Since 1998, Transparency International has published an annual report called the Corruption Perception Index (CPI), which “ranks 180 countries by their perceived levels of corruption, as determined by expert assessments and opinion surveys.” Looking at the 2008 edition, I wondered about trends. Which countries have shown the most CPI volatility since 1998? Is there a trend toward light or darkness? If so, which countries run counter to the trend, and why?
The table of sparklines shown here presents a rendering of the data in a way that allows us to ask, and begin to answer, such questions. It defines CPI volatility as the difference between a country’s highest and lowest CPI ranking over the 11-year period, and sorts countries from most to least volatile. Sparklines chart this data under a reference line, and distance from that line signifies descent into darkness.

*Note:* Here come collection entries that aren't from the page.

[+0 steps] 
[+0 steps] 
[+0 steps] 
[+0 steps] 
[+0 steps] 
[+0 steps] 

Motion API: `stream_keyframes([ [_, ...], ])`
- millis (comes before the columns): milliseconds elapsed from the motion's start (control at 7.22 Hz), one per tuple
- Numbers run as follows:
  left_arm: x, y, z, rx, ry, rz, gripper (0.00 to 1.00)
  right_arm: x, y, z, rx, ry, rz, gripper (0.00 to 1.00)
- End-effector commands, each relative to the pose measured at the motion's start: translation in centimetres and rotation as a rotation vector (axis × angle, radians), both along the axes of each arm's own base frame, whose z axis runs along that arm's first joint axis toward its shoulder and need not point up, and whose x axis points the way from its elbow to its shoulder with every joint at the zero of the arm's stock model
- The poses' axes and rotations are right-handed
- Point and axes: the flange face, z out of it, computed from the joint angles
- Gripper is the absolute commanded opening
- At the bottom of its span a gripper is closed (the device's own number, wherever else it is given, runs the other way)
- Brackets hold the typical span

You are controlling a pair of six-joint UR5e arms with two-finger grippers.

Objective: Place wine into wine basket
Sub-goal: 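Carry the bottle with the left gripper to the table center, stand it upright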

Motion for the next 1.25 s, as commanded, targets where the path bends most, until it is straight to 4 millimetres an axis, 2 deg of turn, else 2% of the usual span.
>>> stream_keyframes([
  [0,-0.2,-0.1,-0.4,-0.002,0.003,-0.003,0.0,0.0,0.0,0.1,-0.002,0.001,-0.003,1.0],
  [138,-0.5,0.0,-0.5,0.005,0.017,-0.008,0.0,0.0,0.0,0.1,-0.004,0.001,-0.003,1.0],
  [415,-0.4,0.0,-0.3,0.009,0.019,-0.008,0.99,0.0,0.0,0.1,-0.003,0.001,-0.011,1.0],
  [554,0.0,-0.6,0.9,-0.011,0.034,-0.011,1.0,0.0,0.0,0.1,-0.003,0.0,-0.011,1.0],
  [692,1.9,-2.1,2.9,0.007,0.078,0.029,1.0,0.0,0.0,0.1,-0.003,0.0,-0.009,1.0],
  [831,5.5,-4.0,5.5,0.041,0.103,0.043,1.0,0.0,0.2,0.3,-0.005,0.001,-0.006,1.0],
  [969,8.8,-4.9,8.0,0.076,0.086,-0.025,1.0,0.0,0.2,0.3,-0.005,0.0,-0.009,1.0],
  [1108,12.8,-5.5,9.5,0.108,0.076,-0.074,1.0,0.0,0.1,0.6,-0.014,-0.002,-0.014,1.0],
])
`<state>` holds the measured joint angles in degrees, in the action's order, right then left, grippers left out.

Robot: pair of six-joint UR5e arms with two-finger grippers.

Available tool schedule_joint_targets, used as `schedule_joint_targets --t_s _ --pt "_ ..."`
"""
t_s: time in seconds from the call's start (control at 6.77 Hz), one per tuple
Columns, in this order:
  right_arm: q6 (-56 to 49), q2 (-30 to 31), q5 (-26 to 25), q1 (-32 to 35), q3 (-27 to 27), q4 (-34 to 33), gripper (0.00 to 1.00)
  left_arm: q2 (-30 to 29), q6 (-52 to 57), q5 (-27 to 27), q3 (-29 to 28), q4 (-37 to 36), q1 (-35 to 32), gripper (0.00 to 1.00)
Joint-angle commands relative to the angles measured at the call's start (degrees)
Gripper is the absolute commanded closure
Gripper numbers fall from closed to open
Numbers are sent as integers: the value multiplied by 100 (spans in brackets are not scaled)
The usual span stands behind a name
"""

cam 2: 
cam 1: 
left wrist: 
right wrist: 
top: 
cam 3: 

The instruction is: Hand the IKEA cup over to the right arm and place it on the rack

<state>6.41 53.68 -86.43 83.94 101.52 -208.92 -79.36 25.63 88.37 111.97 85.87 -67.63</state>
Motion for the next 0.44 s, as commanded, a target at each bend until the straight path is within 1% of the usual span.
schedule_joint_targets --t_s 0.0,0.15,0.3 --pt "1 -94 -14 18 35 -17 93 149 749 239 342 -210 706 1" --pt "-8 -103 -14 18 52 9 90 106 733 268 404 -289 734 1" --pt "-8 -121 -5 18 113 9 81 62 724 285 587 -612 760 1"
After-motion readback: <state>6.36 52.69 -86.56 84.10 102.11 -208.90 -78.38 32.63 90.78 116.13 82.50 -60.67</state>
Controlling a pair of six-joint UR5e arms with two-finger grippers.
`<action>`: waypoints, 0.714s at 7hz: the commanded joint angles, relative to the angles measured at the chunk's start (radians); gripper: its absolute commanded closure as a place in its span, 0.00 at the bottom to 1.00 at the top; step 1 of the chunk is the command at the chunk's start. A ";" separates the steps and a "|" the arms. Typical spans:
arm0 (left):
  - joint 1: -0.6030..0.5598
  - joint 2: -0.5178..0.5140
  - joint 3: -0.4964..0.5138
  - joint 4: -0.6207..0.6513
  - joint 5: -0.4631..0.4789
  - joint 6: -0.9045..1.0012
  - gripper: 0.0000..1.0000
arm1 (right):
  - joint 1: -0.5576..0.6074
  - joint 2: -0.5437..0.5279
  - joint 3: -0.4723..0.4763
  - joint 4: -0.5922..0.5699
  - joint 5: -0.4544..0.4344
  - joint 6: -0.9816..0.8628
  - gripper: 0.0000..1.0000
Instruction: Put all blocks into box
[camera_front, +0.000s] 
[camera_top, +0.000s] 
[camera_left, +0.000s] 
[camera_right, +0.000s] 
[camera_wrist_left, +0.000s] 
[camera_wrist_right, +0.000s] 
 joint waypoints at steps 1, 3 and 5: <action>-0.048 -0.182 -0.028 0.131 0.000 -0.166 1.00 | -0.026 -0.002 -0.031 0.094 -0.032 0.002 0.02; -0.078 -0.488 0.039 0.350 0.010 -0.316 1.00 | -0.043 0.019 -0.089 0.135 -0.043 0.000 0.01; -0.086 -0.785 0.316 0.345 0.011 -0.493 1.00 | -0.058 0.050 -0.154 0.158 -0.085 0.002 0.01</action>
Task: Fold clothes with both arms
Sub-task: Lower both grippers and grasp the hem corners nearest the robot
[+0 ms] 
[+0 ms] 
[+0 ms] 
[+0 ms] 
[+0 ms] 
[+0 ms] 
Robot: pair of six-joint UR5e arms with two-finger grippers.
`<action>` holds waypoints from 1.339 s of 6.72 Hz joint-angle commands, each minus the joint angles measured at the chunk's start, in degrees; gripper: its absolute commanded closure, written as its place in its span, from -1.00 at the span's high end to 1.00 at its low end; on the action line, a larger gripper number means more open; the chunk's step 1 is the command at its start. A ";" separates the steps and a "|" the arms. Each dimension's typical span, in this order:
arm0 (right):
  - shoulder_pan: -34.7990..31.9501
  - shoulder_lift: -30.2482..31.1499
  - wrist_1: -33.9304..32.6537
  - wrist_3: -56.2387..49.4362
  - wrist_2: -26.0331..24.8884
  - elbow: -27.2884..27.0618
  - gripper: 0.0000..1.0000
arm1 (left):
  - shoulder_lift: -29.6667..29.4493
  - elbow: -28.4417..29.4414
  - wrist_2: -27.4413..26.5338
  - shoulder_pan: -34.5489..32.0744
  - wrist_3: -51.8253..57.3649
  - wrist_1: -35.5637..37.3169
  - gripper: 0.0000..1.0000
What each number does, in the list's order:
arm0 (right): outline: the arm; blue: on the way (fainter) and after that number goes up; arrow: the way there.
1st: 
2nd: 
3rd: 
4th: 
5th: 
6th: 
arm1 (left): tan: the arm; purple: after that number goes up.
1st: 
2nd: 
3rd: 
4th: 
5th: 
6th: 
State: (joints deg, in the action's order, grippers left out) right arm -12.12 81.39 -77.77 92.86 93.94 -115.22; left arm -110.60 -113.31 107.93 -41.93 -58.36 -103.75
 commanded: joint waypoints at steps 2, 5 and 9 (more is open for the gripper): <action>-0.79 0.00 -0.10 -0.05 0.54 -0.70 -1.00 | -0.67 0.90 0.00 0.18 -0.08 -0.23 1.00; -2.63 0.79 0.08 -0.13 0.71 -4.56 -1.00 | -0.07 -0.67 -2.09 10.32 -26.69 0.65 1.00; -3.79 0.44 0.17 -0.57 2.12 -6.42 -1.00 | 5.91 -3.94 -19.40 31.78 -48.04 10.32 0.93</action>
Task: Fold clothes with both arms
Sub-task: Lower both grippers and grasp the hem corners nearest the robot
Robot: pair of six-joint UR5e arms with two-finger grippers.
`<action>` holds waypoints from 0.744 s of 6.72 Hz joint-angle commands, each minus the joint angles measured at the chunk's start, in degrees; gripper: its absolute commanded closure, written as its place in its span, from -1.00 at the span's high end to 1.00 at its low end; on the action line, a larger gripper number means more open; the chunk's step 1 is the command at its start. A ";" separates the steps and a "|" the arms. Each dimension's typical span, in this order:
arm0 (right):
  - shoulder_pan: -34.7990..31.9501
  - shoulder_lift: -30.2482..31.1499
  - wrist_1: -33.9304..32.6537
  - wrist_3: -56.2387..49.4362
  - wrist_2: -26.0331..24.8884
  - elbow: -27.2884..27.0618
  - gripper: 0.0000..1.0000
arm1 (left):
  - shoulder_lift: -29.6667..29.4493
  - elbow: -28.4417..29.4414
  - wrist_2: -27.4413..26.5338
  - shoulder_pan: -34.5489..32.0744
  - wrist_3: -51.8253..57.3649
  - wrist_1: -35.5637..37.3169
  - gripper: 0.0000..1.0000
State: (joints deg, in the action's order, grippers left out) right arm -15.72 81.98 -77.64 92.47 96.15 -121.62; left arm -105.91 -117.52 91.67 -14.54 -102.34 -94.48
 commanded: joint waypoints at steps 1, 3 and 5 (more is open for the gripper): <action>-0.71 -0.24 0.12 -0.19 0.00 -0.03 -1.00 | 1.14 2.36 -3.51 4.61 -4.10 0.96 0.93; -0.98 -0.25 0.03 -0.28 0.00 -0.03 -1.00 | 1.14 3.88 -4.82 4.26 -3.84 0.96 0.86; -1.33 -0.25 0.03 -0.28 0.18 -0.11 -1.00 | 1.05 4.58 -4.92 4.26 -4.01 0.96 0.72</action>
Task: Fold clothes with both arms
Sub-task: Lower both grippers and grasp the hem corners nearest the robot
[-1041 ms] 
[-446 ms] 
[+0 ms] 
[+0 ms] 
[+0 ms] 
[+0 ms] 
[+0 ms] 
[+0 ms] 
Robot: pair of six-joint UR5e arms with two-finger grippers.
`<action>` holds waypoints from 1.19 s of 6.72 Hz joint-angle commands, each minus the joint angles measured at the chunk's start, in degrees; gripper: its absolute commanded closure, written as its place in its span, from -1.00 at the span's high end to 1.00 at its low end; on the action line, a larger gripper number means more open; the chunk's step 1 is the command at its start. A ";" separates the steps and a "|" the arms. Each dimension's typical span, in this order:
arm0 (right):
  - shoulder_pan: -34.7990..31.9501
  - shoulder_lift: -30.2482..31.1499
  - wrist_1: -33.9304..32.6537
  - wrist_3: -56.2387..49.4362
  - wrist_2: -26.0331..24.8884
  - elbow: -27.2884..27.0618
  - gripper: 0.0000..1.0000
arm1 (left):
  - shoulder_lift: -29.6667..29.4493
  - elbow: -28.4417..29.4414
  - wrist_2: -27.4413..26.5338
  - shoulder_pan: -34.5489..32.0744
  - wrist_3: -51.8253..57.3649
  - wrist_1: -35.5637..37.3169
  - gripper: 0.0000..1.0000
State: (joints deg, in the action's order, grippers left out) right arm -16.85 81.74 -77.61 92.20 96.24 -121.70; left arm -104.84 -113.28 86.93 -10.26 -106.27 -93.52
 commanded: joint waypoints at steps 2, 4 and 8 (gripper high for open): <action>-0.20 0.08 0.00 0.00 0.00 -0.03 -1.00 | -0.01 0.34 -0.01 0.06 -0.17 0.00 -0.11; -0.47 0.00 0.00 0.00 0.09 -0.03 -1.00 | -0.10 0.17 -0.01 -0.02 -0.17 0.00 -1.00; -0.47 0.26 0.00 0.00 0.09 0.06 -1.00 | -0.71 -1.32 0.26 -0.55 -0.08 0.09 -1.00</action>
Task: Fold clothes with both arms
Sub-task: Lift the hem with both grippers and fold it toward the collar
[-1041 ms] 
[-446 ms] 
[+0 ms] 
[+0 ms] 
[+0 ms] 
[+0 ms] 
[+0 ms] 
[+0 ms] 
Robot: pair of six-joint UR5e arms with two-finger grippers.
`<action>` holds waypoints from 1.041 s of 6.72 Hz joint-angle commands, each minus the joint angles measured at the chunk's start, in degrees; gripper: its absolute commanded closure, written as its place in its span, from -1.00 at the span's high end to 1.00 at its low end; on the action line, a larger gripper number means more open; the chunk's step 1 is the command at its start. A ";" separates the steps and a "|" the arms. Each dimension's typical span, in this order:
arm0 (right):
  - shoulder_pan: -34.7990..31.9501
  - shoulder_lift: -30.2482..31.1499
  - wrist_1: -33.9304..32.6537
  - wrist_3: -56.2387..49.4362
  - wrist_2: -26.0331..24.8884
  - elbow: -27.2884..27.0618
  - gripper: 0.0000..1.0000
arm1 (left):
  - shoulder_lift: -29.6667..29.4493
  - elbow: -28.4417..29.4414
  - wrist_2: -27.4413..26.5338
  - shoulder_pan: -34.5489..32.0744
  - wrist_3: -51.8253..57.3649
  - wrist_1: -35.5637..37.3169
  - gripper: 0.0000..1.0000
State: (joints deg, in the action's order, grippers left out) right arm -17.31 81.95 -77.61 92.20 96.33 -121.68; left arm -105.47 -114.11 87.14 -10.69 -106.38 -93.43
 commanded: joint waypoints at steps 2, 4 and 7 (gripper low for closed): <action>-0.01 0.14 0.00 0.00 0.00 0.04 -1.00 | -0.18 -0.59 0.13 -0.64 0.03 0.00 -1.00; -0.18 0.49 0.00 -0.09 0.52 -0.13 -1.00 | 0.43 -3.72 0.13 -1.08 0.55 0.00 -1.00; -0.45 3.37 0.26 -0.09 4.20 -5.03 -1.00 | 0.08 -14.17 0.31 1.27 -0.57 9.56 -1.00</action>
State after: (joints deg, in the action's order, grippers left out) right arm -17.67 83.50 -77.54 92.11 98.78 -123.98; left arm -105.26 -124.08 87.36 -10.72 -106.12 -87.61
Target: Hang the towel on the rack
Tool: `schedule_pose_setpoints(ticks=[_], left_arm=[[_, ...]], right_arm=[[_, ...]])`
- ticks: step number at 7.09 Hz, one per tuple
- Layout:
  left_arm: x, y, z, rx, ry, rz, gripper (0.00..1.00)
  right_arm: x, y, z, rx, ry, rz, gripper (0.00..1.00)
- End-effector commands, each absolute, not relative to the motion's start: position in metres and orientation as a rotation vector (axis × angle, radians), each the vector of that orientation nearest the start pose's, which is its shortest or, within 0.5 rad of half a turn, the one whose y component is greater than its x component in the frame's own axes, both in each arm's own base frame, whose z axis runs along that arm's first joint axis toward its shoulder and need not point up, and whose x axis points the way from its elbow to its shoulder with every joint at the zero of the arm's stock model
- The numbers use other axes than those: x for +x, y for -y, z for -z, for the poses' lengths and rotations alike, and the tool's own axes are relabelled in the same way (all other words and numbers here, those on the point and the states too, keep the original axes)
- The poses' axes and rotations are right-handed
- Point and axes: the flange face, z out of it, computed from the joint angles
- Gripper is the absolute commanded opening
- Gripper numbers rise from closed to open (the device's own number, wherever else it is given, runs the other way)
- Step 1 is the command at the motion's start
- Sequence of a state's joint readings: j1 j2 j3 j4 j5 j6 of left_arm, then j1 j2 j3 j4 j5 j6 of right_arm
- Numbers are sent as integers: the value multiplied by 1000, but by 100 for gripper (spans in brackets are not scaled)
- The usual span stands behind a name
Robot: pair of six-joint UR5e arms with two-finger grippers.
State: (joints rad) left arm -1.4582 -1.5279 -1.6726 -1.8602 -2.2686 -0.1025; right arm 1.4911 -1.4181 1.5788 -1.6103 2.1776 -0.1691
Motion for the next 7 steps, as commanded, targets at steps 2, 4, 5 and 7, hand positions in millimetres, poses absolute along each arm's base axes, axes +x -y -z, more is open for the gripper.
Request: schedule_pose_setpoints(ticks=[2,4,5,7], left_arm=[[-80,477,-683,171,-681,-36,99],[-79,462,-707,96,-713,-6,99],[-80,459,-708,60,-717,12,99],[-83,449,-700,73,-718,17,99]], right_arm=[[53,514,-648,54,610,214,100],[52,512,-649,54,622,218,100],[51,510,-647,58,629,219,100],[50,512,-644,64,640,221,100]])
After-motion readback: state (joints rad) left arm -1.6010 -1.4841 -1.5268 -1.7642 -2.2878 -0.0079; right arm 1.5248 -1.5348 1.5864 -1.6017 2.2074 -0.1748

To answer one of my questions, Bangladesh, Nigeria, Georgia, and Guatemala stand out — among the most volatile countries — as atypically hopeful amidst a general downhill slide. That, anyway, is what Transparency International’s data seems to indicate.
I’ll leave it to political experts to weigh in on the plausibility of that interpretation. Here I’ll just ask a more basic question. We see tables, maps, and charts — like the ones published by Transparency International — all over the web. But in my experience, when you try to actually use the data, it’s almost always way too hard.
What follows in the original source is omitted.